What is being asked
Pull out of the data below the stretch of lines bounded by the one containing "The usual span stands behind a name" and the one containing "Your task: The", both bounds included, unchanged.

★ ★ ★ ★

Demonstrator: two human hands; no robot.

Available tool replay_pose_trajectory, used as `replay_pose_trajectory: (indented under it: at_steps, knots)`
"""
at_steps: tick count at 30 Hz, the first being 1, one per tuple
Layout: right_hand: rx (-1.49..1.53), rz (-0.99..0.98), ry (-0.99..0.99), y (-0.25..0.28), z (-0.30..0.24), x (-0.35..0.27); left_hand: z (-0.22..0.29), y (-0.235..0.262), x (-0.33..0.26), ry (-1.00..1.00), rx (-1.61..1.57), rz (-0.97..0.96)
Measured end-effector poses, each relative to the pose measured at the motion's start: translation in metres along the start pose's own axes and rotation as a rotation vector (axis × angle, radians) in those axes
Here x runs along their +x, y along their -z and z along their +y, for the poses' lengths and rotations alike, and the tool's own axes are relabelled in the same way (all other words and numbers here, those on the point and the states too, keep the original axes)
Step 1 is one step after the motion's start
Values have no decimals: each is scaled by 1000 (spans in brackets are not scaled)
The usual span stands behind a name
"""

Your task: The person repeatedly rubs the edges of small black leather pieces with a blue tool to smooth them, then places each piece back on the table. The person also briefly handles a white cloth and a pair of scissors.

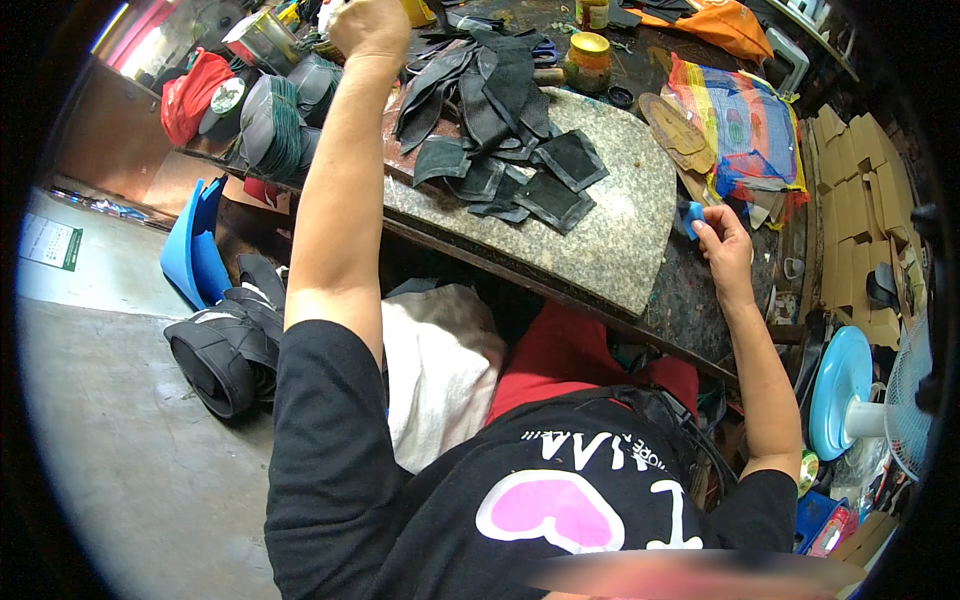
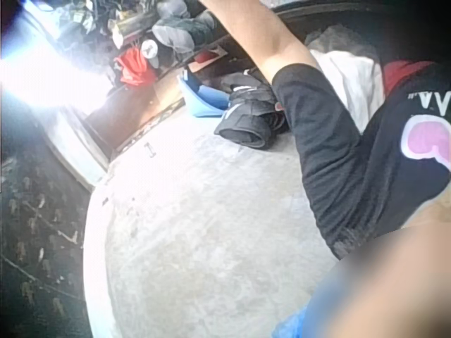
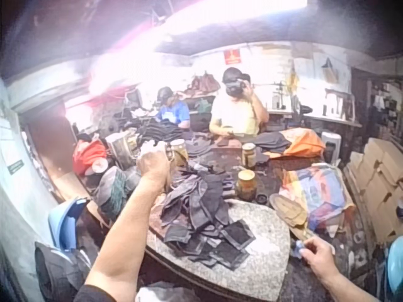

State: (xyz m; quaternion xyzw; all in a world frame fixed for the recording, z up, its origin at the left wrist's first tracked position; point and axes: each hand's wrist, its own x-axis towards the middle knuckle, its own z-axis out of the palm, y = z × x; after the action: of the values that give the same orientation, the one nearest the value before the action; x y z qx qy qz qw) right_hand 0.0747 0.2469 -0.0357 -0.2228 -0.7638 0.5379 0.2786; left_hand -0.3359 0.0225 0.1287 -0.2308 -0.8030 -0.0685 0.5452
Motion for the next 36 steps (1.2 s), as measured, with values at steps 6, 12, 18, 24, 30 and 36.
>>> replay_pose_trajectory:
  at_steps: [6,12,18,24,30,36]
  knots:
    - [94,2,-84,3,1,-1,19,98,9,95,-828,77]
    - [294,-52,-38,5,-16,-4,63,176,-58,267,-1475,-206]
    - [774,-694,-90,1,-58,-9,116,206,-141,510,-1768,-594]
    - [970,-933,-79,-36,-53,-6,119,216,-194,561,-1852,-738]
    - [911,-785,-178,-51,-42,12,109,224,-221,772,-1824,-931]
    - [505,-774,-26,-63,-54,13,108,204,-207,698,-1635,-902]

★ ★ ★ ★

Answer box
The usual span stands behind a name
"""

Your task: The person repeatedly rubs the edges of small black leather pieces with a blue tool to smooth them, then places each piece back on the table. The person also briefly handles a white cloth and a pair of scissors.

There is nothing else to this exercise.